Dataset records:

----------

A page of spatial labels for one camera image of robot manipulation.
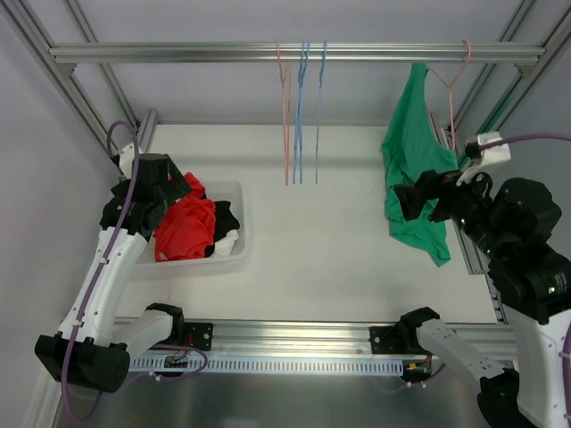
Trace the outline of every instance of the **green cloth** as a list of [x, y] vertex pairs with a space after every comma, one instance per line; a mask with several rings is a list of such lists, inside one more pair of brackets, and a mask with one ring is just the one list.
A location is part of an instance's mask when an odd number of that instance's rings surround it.
[[391, 125], [381, 144], [385, 161], [387, 196], [385, 215], [393, 238], [426, 251], [436, 265], [450, 260], [446, 226], [428, 220], [437, 201], [429, 201], [416, 220], [405, 221], [393, 186], [413, 184], [429, 169], [446, 172], [458, 168], [456, 155], [434, 138], [425, 103], [426, 64], [413, 64], [409, 81], [396, 106]]

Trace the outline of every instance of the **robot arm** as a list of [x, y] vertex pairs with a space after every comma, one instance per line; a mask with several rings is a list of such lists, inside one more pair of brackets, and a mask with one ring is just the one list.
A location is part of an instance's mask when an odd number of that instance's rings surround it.
[[[128, 177], [132, 163], [123, 151], [117, 161]], [[129, 205], [128, 215], [120, 225], [117, 238], [106, 259], [102, 259], [120, 212], [125, 204], [130, 180], [112, 188], [113, 198], [103, 208], [95, 255], [86, 279], [67, 317], [55, 336], [38, 338], [35, 352], [56, 381], [61, 380], [63, 359], [71, 332], [79, 322], [78, 311], [94, 273], [104, 263], [101, 275], [87, 303], [78, 335], [73, 343], [69, 383], [98, 391], [115, 392], [127, 376], [129, 361], [137, 358], [155, 343], [171, 340], [183, 343], [184, 316], [182, 310], [170, 305], [153, 304], [131, 324], [114, 332], [113, 325], [120, 298], [128, 278], [151, 235], [161, 223], [168, 208], [191, 188], [168, 155], [143, 154], [139, 159], [137, 183]]]
[[488, 256], [489, 276], [516, 335], [519, 374], [485, 358], [428, 308], [403, 316], [387, 340], [438, 356], [477, 394], [492, 427], [567, 427], [560, 352], [571, 324], [571, 262], [546, 243], [561, 210], [543, 184], [523, 178], [508, 180], [490, 197], [485, 171], [507, 161], [509, 149], [478, 146], [498, 139], [497, 133], [479, 136], [467, 148], [474, 159], [464, 172], [427, 171], [416, 184], [394, 190], [407, 220], [438, 199], [430, 219], [451, 218]]

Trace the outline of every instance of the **black bracket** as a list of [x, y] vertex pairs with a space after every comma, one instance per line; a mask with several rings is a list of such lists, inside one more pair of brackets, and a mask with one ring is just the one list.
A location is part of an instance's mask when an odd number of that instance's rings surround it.
[[392, 327], [373, 326], [368, 329], [371, 353], [377, 354], [426, 354], [418, 344], [417, 328], [429, 319], [440, 316], [430, 308], [413, 310], [401, 317]]
[[211, 350], [213, 333], [212, 323], [185, 323], [185, 337], [190, 339], [188, 344], [199, 350]]

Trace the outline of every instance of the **blue hanger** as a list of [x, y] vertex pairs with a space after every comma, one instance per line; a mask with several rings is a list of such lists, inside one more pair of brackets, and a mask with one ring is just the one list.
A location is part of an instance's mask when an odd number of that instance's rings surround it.
[[323, 42], [323, 56], [321, 57], [321, 70], [319, 70], [319, 102], [318, 102], [318, 131], [315, 138], [315, 184], [318, 183], [319, 170], [319, 124], [321, 122], [321, 88], [323, 87], [323, 71], [327, 56], [327, 41]]
[[302, 100], [303, 100], [303, 81], [305, 80], [305, 71], [307, 70], [307, 61], [310, 57], [310, 42], [302, 43], [302, 55], [300, 58], [300, 69], [297, 74], [297, 81], [299, 84], [299, 91], [297, 95], [297, 110], [295, 114], [295, 135], [294, 135], [294, 178], [297, 171], [298, 157], [300, 166], [300, 184], [303, 183], [303, 132], [302, 132]]

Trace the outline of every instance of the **white wall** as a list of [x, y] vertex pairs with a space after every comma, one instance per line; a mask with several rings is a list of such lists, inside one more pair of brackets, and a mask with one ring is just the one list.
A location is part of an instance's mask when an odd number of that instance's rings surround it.
[[23, 426], [53, 334], [80, 287], [115, 172], [0, 16], [0, 415]]

----------

== What is needed ==
Starting at the line with "Trace the outline of every instance of the **white", retype each line through the final one in the data above, unchanged and with nothing added.

== Response ==
Trace the outline of every instance of the **white wall** as a list of [x, y] vertex pairs with a space after every comma, one instance per line; a mask with several rings is a list of such lists, inside one more pair of brackets, and a mask with one ring is just the one list.
A location is part of an instance's mask when an odd number of that instance's rings surround it.
[[23, 426], [53, 334], [80, 287], [115, 172], [0, 16], [0, 415]]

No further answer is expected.